However, all entertainment apps share a few key traits in common:
They typically host dynamic content that is unique for each user. This makes entertainment apps different from apps where most or all of what each user sees is the same.
They host rich multimedia content including, in many cases, streaming audio and video.
They are often created by vendors operating in highly competitive markets, where a poor user experience can send users flocking to competitors’ apps. There is no shortage of apps out there for gaming, video streaming and so on, and if your app fails to perform, your users can easily convert to a competing solution.
For these reasons, teams responsible for testing entertainment apps must develop a testing strategy tailored to the unique challenges of these applications. Traditional testing tools and methodologies aren’t enough for running tests that support an excellent end-user experience for entertainment software.
With that reality in mind, let’s take a look at four best practices to follow when testing entertainment apps.

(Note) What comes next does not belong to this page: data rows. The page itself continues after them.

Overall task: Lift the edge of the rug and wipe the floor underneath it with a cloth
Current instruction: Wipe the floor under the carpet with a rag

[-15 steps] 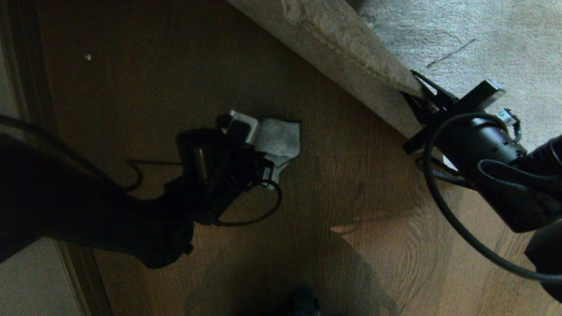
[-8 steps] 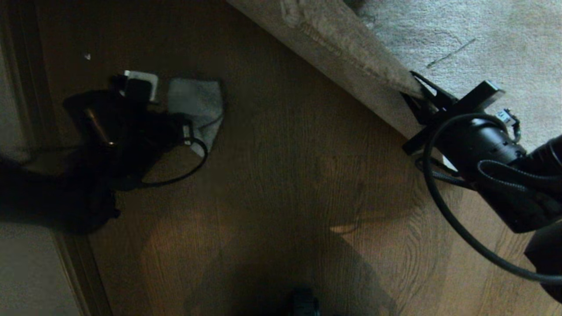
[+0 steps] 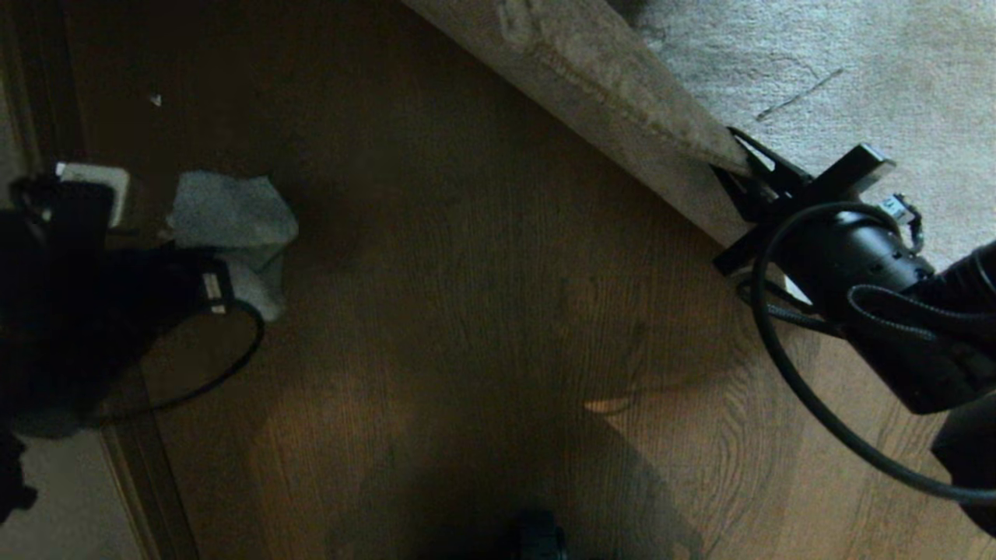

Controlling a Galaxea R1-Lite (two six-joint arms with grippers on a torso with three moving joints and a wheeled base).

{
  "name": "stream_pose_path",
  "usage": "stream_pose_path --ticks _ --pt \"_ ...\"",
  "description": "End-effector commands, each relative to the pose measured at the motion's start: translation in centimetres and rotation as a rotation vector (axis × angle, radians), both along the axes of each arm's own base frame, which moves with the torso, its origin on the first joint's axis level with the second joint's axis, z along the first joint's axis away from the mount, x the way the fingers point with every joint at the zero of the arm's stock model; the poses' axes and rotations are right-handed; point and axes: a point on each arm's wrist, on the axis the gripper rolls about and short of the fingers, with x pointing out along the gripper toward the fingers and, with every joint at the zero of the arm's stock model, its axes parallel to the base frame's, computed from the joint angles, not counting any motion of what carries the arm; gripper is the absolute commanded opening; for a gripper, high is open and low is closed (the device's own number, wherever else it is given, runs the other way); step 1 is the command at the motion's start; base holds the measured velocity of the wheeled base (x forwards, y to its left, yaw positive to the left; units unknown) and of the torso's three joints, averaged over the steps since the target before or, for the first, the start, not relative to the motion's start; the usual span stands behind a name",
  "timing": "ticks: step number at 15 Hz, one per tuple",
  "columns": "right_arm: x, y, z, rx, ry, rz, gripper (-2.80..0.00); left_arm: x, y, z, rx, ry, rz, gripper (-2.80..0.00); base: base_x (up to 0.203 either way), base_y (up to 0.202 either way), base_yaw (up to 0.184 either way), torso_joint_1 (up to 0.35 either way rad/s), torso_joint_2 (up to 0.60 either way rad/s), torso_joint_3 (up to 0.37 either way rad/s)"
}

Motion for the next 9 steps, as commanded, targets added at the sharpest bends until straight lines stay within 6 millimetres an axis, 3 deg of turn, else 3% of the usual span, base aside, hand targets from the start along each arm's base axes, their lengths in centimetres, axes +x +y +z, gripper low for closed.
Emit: stream_pose_path --ticks 1,5,9 --pt "-0.3 -0.2 0.5 0.036 -0.040 0.005 -2.80 -3.1 -2.2 -0.9 0.004 0.016 -0.127 -2.80 0.000 0.000 0.000 0.000 0.00 0.000" --pt "-0.3 -0.2 0.6 0.036 -0.043 0.005 -2.80 -3.6 -8.2 -3.9 0.050 0.143 -0.397 -2.80 0.000 0.000 0.000 0.000 0.00 0.000" --pt "-0.2 -0.2 0.5 0.035 -0.040 0.002 -2.80 -2.4 -16.4 -6.4 0.108 0.222 -0.633 -2.80 0.000 0.000 0.000 0.000 0.00 0.000"
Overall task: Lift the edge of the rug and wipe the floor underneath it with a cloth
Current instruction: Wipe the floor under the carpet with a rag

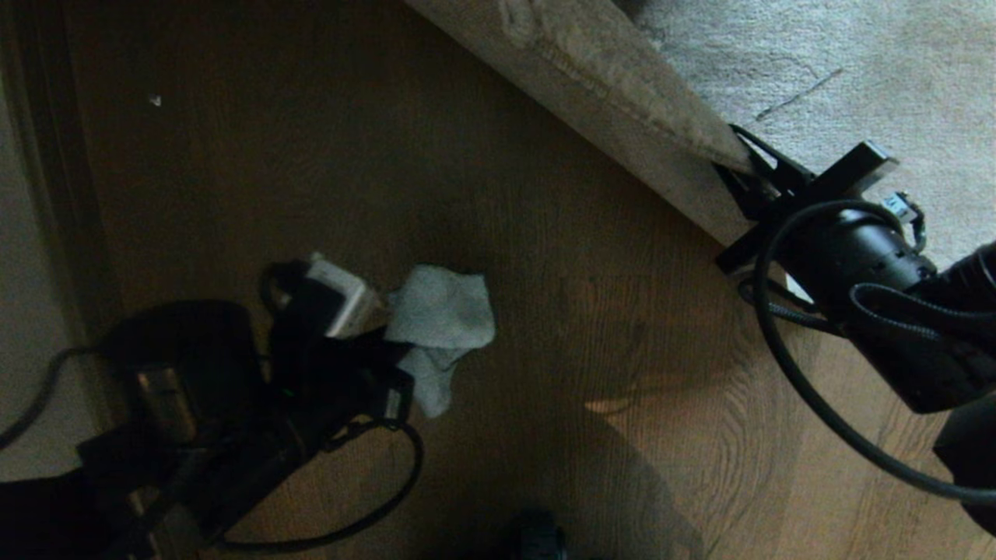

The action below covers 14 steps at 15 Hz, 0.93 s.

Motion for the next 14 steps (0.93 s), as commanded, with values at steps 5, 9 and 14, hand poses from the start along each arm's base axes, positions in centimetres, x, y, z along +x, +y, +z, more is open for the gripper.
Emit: stream_pose_path --ticks 5,9,14 --pt "0.0 -0.5 0.2 0.009 -0.040 -0.024 -2.80 4.1 -11.0 -3.6 0.030 0.029 -0.167 -2.80 0.000 0.000 0.000 0.000 0.00 0.000" --pt "0.0 -0.5 0.2 0.008 -0.039 -0.028 -2.80 7.8 -11.9 -2.5 -0.032 -0.042 -0.104 -2.80 0.000 0.000 0.000 0.000 0.00 0.000" --pt "0.2 -0.6 0.1 0.007 -0.038 -0.035 -2.80 13.8 -6.6 1.0 -0.106 -0.187 0.096 -2.80 0.000 0.000 0.000 0.000 0.00 0.000"
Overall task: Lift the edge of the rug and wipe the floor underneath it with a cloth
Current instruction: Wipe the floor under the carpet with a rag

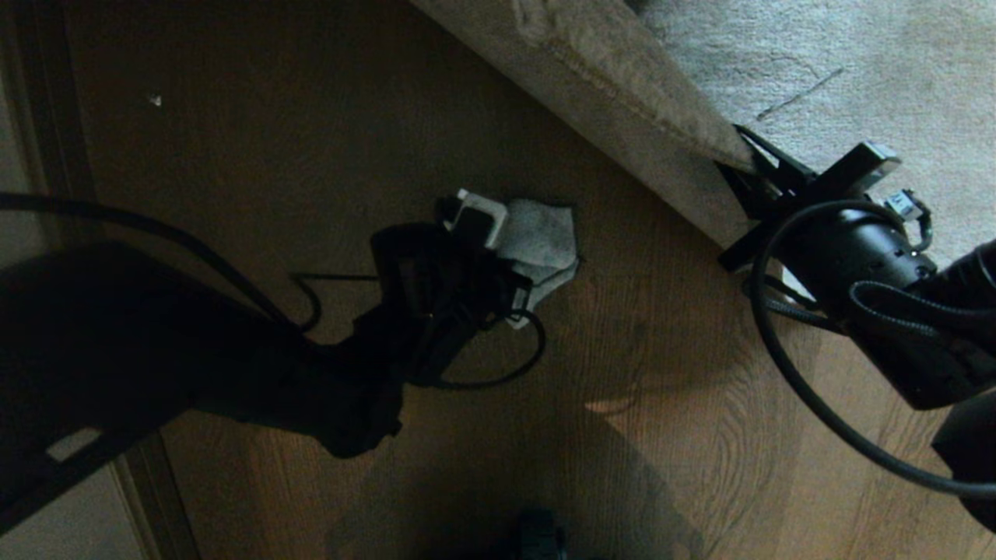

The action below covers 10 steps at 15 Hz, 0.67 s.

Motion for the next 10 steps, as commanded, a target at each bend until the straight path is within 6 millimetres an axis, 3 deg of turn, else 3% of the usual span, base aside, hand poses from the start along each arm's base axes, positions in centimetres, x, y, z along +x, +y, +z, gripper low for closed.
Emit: stream_pose_path --ticks 1,6,8,10 --pt "-0.1 -0.2 0.3 0.030 -0.034 0.002 -2.80 2.1 3.4 1.8 -0.017 -0.065 0.104 -2.80 0.000 0.000 0.000 0.000 0.00 0.000" --pt "0.1 0.0 0.2 0.027 -0.028 0.004 -2.80 1.7 11.1 6.8 -0.067 -0.175 0.278 -2.80 0.000 0.000 0.000 0.000 0.00 0.000" --pt "0.1 0.0 0.1 0.027 -0.027 0.004 -2.80 0.5 14.3 8.1 -0.070 -0.202 0.338 -2.80 0.000 0.000 0.000 0.000 0.00 0.000" --pt "0.1 0.0 0.2 0.027 -0.028 0.004 -2.80 -1.8 16.8 7.9 -0.048 -0.184 0.358 -2.80 0.000 0.000 0.000 0.000 0.00 0.000"
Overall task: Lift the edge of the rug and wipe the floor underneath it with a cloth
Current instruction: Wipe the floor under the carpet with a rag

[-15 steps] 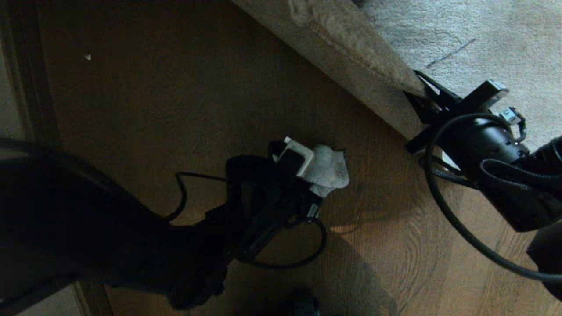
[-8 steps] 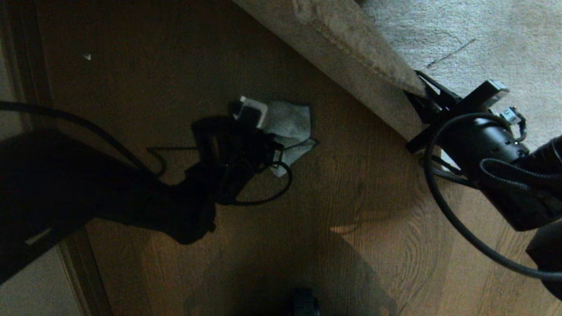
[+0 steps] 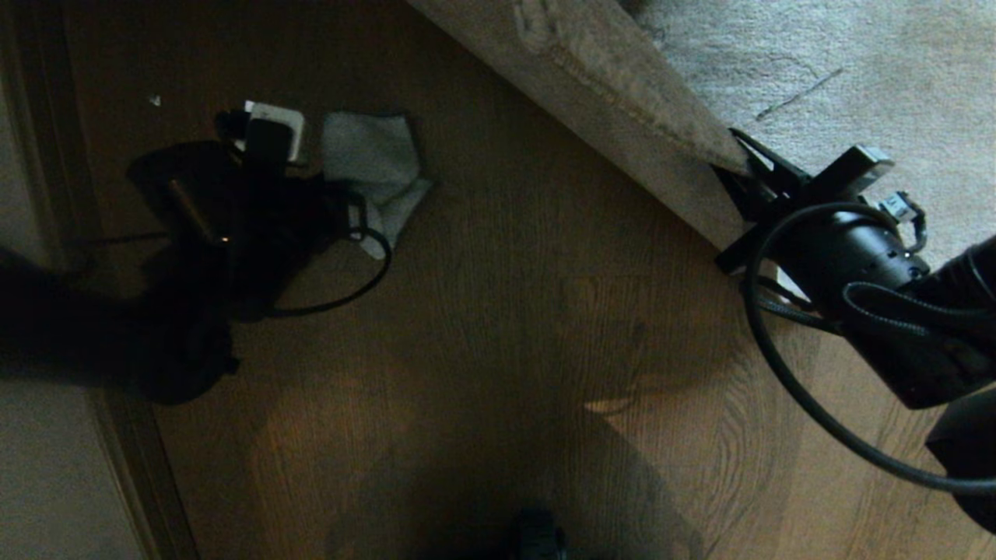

These strategies go a long way toward ensuring that entertainment apps deliver the end-user experience that is necessary for maximizing user engagement and retaining users, no matter how complex or dynamic the apps happen to be.
Testing for Video and Audio Syncing
An easy – and all too common – way to shred the user experience in an entertainment app is to stream videos where the visual and audio streams go out of sync with each other. Videos need to be perfectly in sync with audio to keep users happy.
Of course, the challenge that testers face is that most testing frameworks don’t offer an easy means of evaluating whether visual and audio content are in sync with each other, especially when the content is streamed. Frameworks that let you evaluate when content initially loads or when it updates aren’t enough for analyzing sync between visual and audio streams. As a result, teams have traditionally resorted to testing for sync manually, or not testing it at all.
Fortunately, there’s a better way. Using AI, you can run tests that automatically identify lag between video and audio. In turn, you can detect problems that may cause streams to go out of sync, then fix them before your users experience sync issues.
Minimize Test Latency
When you have an entertainment app where content changes in real-time, your tests need to be able to execute and display results in real-time, too. But that’s difficult to do if network latency issues prevent data from moving between your test cloud and your testing tools quickly enough to provide real-time results.
There are two ways to solve this challenge. First, you could run tests on on-premises devices in order to avoid network latency problems. Alternatively, if you want to take advantage of a test cloud while still achieving real-time results, you can optimize network traffic in a way that minimizes latency and allows test data to flow between your test cloud and your testing tools in a few dozen milliseconds–as opposed to the hundreds of milliseconds traditionally required for packets to flow from tools to the device cloud, and then back again.
Test Across Geographies
The way a user based in, say, Barcelona experiences an entertainment app might be quite different from the way one located in New York or Tokyo experiences the same app. The reason why is that the network hops over which data needs to travel, as well as the efficiency of the carrier network that delivers the data, which can have a major impact on how quickly content loads and is streamed. For media-rich entertainment apps, latency and bandwidth limitations can be particularly problematic.
For this reason, you should be testing your entertainment apps from the perspective of users spread across the world. Doing so allows you to represent multiple geographies and carrier networks in your tests, ensuring that your app performs properly not just from the location where your testing team is located, but from all of the locations where your actual users reside.
Test for Multiple Screen Resolutions
Variations in screen resolution can have a significant impact on how content is rendered. Attempting to display content at a screen resolution that software developers didn’t plan for can result in pixelated images, distorted images or images that aren’t fully visible.
That’s why you should be testing how content on your entertainment app is rendered under different screen resolutions. Testing for just one or a handful of resolutions isn’t enough.
You can perform these tests manually, by reviewing content rendering by hand. A better approach, however, is to take advantage of AI tools that can automatically compare renderings of the same content under different screen resolutions to detect inconsistencies. That’s a much faster, more efficient, and more scalable way to ensure your content appears as users expect it to.
Conclusion
Entertainment apps are a unique category of software, and they require a unique testing strategy. Testing teams need to test for factors that aren’t important for most other types of apps, such as evaluating whether video and audio streams are in sync. They also need to minimize latency during testing and test across multiple geographic locations and screen resolutions. Practices like these are the only means of ensuring that entertainment apps deliver the user experience necessary to succeed in highly competitive niches.